Mirroring web site content ignoring the
robots.txt prohibition rules with wget on Linux
I wanted to mirror a content of a website which included a
robots.txt file with specific directories
Disallow rules
e.g. ,it included some code like for instance:
User-agent: *
Disallow: /privatedir/
Since the restriction on automated downloads on
/privatedir/
was at hand I needed to get around the restriction using some
command line downloaded like
wget . After
a quick
look online I found the wget FAQ which included a good
description on how to ignore the robots rules in robots.txt.

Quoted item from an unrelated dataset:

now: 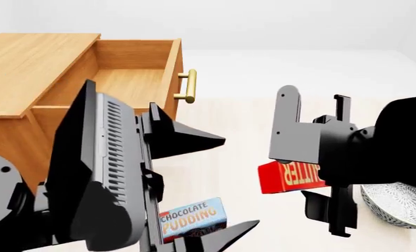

Furthermore I consulted with
wget's manual because
I wanted to mirror only a part from the whole website (mirror only
a data of a certain directory). Finally I ended with the following
wget rule which got me around
robots.txt Disallow
restrictions:
freebsd# wget -e robots=off --wait 3 --mirror --level 1
--convert-links
http://www.domaincom/privatedir/index.html
Issuing the above command mirrored the whole privatedir without any
restrains, here is what does the option
convert-links does:
--convert-links' - After the download is complete, convert the
links in the document to make them suitable for local viewing. This
affects not only the visible hyperlinks, but any part of the
document that links to external content, such as embedded images,
links to style sheets, hyperlinks to non-HTML content,
etc.
Also as you can see from the above command line I've used the
"--wait 3" because I wanted to be sure that some mod rewrite
regular expression rules on the server won't cut my access to the
/privatedir/ directory, because of the rapid file fetch.
The ignore of the robots.txt itself is done via the:
-e robots=off wget parameter.